***** Dataset
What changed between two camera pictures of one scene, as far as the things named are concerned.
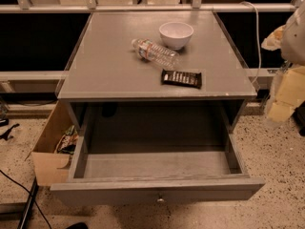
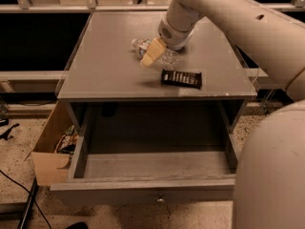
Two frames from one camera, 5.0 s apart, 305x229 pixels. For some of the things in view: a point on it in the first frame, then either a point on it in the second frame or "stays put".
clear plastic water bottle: (150, 51) stays put
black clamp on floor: (6, 135) stays put
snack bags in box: (69, 142) stays put
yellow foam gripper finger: (290, 94) to (155, 48)
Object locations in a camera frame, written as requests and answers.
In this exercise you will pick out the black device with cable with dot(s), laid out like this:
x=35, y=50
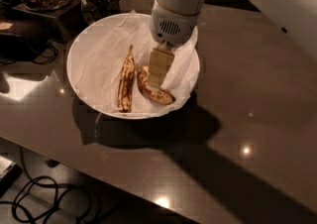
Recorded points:
x=16, y=48

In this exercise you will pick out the long spotted banana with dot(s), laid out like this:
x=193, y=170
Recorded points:
x=126, y=82

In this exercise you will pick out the grey box on floor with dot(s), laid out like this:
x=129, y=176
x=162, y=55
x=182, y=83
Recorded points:
x=9, y=173

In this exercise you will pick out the white paper liner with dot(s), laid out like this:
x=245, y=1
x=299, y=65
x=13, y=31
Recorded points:
x=105, y=62

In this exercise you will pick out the white bowl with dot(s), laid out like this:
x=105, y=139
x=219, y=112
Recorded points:
x=85, y=69

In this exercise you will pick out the black scoop with label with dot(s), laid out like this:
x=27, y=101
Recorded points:
x=89, y=12

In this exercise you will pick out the short curved spotted banana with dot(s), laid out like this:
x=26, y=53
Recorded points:
x=160, y=96

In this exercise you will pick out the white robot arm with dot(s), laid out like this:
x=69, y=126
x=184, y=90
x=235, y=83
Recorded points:
x=297, y=18

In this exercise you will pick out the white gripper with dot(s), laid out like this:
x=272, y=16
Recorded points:
x=172, y=27

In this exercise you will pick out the black stand box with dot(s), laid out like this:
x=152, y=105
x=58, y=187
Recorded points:
x=64, y=23

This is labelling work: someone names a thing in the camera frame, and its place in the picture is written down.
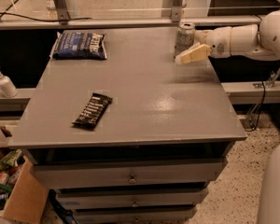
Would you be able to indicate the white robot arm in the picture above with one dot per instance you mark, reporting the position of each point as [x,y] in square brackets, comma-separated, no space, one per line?
[258,42]

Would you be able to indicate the white pump bottle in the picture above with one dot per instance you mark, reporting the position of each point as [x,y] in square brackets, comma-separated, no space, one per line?
[7,87]

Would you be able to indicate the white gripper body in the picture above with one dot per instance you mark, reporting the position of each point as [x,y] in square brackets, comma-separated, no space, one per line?
[218,42]

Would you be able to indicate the cardboard box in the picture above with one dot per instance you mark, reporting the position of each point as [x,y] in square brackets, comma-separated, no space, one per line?
[27,200]

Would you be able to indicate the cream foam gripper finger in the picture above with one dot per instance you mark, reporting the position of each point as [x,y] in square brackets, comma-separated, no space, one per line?
[195,53]
[203,36]

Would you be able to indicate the top drawer knob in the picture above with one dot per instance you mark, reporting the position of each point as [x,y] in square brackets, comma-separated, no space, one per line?
[132,180]

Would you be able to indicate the black candy bar wrapper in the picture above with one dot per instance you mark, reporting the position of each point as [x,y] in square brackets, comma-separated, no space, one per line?
[93,111]

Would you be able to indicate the green snack bag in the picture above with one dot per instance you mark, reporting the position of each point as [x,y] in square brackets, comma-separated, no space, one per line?
[10,160]

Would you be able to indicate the metal rail frame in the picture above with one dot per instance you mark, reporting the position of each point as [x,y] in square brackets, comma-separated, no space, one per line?
[95,14]

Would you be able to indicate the silver 7up soda can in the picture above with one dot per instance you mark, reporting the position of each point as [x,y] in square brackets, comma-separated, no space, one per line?
[184,38]

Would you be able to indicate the grey drawer cabinet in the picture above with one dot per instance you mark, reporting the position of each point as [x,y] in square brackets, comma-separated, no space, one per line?
[169,126]

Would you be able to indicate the blue chip bag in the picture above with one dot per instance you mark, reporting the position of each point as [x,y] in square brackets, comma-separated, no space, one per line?
[79,45]

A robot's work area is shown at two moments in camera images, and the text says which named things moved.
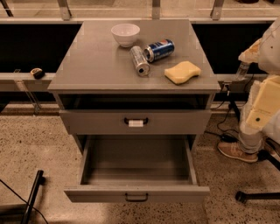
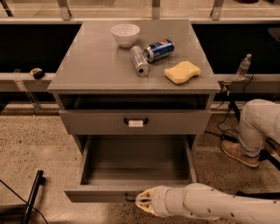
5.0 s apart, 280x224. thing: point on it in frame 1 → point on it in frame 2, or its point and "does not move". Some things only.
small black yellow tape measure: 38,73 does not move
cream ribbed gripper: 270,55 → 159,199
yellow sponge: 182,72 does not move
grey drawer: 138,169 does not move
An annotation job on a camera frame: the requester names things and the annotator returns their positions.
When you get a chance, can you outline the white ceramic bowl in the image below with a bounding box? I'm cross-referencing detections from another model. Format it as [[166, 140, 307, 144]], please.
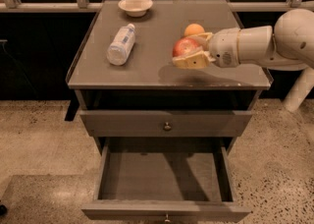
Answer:
[[118, 0, 153, 18]]

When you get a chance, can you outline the brass top drawer knob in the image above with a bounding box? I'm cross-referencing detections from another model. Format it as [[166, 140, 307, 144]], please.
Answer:
[[163, 122, 172, 132]]

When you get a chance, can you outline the brass drawer knob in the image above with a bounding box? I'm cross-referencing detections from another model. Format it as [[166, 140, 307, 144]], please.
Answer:
[[164, 214, 172, 224], [163, 122, 172, 132]]

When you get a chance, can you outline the clear plastic water bottle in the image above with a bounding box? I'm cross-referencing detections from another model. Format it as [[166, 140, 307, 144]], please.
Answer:
[[107, 24, 135, 66]]

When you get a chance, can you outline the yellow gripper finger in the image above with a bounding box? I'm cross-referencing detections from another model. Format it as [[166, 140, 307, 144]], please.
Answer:
[[190, 32, 213, 50], [173, 50, 216, 69]]

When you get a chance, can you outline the orange fruit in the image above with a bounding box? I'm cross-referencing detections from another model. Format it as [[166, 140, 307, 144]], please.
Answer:
[[183, 24, 205, 36]]

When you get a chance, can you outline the grey wooden drawer cabinet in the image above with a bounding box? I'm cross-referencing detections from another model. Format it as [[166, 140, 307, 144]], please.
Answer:
[[67, 0, 272, 147]]

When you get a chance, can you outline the brass middle drawer knob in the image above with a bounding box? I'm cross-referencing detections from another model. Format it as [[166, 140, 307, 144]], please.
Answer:
[[164, 214, 172, 224]]

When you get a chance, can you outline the white cylindrical post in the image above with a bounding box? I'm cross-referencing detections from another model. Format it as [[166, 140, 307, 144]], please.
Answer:
[[283, 68, 314, 112]]

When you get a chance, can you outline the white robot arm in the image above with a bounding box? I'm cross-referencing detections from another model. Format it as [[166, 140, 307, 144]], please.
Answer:
[[173, 9, 314, 71]]

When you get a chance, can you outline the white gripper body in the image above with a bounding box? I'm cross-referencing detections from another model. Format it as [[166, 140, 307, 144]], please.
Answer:
[[208, 28, 240, 68]]

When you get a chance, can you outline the open grey middle drawer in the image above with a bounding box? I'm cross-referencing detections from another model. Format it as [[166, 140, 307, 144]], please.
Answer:
[[82, 146, 250, 222]]

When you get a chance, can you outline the red apple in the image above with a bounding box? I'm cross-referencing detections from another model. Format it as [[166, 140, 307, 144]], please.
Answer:
[[173, 37, 199, 57]]

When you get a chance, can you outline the grey top drawer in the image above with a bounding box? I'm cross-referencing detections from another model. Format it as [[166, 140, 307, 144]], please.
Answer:
[[80, 110, 252, 138]]

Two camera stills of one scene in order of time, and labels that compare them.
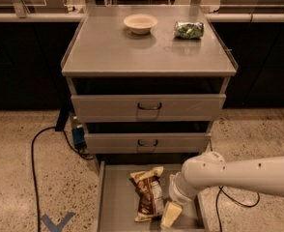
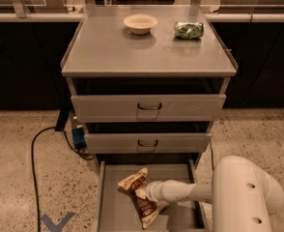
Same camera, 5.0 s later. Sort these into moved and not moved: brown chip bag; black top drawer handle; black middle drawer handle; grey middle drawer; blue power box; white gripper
Moved: white gripper; brown chip bag
Not moved: black top drawer handle; black middle drawer handle; grey middle drawer; blue power box
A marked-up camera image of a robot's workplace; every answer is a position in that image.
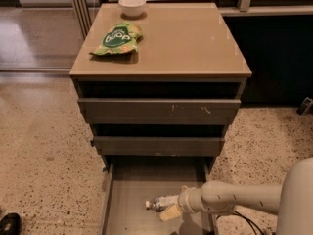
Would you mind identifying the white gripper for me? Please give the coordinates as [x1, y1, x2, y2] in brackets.
[159, 185, 201, 222]

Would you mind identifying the black shoe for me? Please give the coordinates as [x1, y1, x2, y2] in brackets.
[0, 212, 21, 235]

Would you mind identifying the black cable on floor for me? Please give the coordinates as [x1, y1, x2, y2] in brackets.
[216, 211, 266, 235]

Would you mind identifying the clear plastic water bottle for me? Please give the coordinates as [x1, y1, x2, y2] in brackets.
[145, 195, 178, 212]

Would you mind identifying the grey drawer cabinet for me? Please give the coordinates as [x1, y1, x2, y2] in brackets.
[70, 3, 251, 166]

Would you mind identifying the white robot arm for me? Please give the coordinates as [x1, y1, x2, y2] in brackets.
[159, 158, 313, 235]

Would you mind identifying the bottom grey open drawer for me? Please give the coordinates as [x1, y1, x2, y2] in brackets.
[100, 157, 218, 235]

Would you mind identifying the top grey drawer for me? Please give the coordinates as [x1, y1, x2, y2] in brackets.
[78, 98, 241, 125]

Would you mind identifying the small black floor object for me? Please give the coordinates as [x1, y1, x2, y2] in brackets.
[296, 97, 313, 116]

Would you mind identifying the middle grey drawer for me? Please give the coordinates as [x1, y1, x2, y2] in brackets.
[93, 136, 225, 157]

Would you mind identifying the white ceramic bowl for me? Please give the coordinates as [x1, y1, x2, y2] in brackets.
[118, 0, 146, 18]

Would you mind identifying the green snack bag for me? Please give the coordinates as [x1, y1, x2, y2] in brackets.
[91, 22, 143, 56]

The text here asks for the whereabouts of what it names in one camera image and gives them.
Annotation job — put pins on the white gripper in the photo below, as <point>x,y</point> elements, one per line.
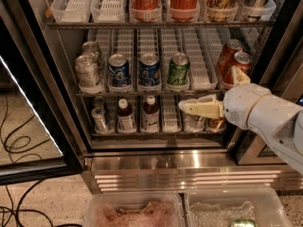
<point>238,106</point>

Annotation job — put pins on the green soda can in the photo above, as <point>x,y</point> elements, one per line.
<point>178,68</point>

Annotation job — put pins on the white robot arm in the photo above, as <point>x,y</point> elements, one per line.
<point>279,123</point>

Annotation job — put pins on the red cola can front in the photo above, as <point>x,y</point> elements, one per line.
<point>241,60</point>

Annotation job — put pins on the red cola can rear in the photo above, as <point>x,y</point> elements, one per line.
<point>231,47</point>

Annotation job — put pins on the blue can right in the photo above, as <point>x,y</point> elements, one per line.
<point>149,70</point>

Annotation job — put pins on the blue can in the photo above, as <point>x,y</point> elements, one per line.
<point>149,70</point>
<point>118,67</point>

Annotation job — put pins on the stainless steel fridge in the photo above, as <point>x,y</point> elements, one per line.
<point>50,34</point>

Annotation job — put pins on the blue can left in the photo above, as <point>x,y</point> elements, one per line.
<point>118,67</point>

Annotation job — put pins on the slim silver can rear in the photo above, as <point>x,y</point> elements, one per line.
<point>99,101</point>

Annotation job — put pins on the slim silver can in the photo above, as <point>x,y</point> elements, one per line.
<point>99,101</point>
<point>101,122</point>

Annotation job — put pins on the slim silver can front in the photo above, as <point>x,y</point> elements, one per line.
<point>101,122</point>

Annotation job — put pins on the green can in bin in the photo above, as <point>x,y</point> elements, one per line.
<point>239,222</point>

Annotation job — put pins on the white can rear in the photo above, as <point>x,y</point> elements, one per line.
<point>92,48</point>

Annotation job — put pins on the white can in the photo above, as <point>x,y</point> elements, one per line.
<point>92,48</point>
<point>87,71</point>

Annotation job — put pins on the white can front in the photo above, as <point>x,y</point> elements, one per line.
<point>87,71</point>

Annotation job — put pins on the open fridge glass door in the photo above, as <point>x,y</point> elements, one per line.
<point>33,146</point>

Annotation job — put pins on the clear water bottle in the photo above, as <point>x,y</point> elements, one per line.
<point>195,123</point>

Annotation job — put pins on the brown bottle right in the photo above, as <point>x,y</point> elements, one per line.
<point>150,115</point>

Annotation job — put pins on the brown bottle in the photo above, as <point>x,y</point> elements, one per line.
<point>150,115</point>
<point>125,115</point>

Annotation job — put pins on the brown bottle left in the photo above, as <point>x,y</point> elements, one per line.
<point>125,115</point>

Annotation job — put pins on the clear bin with bubble wrap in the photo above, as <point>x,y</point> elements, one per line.
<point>218,206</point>

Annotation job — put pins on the clear bin with pink cloth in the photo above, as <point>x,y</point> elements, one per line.
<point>138,209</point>

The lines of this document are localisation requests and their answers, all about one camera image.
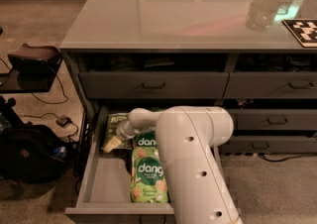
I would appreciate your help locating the dark side table device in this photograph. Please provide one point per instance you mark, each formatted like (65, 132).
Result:
(33, 69)

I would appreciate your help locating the green jalapeno Kettle chip bag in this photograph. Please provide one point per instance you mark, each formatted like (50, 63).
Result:
(112, 123)

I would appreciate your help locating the grey top right drawer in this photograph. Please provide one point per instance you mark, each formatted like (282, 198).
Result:
(271, 85)

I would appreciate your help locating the grey middle right drawer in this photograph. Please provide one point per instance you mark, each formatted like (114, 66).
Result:
(275, 119)

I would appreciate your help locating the black backpack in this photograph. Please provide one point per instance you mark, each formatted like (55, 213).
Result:
(33, 154)

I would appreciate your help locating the black white checker tag board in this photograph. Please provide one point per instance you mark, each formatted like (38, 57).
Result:
(304, 30)

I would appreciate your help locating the grey top left drawer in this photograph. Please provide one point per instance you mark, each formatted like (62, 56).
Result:
(153, 85)

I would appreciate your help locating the black power adapter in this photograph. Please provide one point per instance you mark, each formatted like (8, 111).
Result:
(63, 120)

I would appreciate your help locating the grey bottom right drawer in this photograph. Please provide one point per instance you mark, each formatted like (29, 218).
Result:
(270, 145)

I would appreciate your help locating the green Dang bag front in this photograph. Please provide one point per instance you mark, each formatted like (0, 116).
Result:
(148, 183)

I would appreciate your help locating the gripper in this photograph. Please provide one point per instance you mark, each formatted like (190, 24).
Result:
(121, 133)

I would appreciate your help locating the grey counter cabinet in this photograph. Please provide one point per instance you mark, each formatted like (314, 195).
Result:
(216, 36)

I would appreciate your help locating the open grey middle drawer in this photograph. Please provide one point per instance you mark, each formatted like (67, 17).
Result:
(104, 194)

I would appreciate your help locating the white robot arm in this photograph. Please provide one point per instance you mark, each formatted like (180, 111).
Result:
(185, 137)

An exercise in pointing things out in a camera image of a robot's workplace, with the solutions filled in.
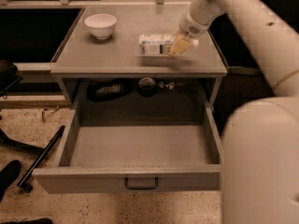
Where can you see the black office chair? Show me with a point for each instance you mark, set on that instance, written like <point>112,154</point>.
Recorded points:
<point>244,81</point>

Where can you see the black object with label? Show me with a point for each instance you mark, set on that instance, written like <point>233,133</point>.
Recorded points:
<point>107,91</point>

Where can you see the white ceramic bowl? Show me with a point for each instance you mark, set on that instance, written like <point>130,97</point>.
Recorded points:
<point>101,26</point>

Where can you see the black chair seat left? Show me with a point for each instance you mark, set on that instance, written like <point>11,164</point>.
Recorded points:
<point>8,76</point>

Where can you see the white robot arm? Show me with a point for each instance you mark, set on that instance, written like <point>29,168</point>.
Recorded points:
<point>260,156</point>

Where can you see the blue labelled plastic bottle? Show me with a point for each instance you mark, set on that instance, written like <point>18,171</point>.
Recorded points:
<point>158,44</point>

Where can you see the grey cabinet with top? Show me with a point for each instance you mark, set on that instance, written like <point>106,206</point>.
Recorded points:
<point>87,57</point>

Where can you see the black drawer handle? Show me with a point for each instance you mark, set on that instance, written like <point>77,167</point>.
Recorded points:
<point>141,183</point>

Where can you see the grey open top drawer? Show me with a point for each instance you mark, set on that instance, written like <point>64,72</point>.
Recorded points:
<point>135,137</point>

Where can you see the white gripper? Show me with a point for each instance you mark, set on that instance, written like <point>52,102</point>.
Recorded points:
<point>189,26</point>

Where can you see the black tape roll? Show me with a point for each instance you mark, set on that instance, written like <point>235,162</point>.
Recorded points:
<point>146,87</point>

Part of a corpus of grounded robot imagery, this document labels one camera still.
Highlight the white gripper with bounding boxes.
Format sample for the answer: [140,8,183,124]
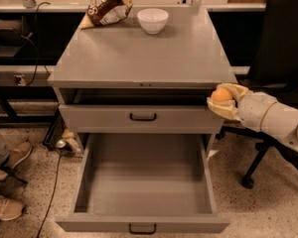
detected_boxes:
[207,83,277,132]

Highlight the orange fruit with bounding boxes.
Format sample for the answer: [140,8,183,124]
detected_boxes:
[211,87,233,102]

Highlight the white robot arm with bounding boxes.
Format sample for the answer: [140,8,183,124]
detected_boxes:
[207,83,298,152]

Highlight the grey drawer cabinet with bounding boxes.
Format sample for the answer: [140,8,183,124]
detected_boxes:
[49,6,235,150]

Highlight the open grey bottom drawer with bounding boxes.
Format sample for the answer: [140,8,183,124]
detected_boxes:
[56,134,229,235]

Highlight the closed grey middle drawer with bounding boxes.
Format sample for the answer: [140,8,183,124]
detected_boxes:
[59,104,224,134]

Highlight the black office chair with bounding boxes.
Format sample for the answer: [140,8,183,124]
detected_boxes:
[223,0,298,188]

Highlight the white bowl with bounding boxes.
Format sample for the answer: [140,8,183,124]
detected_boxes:
[137,8,169,34]

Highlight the brown chip bag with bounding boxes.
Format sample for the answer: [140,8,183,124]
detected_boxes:
[78,0,133,29]

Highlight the tan shoe lower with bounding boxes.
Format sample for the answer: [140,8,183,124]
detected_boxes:
[0,195,25,221]

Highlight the black floor cable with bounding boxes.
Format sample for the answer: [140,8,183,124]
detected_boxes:
[35,151,64,238]

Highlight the wall power outlet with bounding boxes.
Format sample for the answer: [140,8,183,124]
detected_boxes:
[15,74,26,86]

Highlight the black hanging cable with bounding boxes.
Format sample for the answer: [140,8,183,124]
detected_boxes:
[21,1,52,86]
**********
# Your instructions
How many lines of the entries contain the string "stays"? Answer with a number and no other words.

# Written answer
4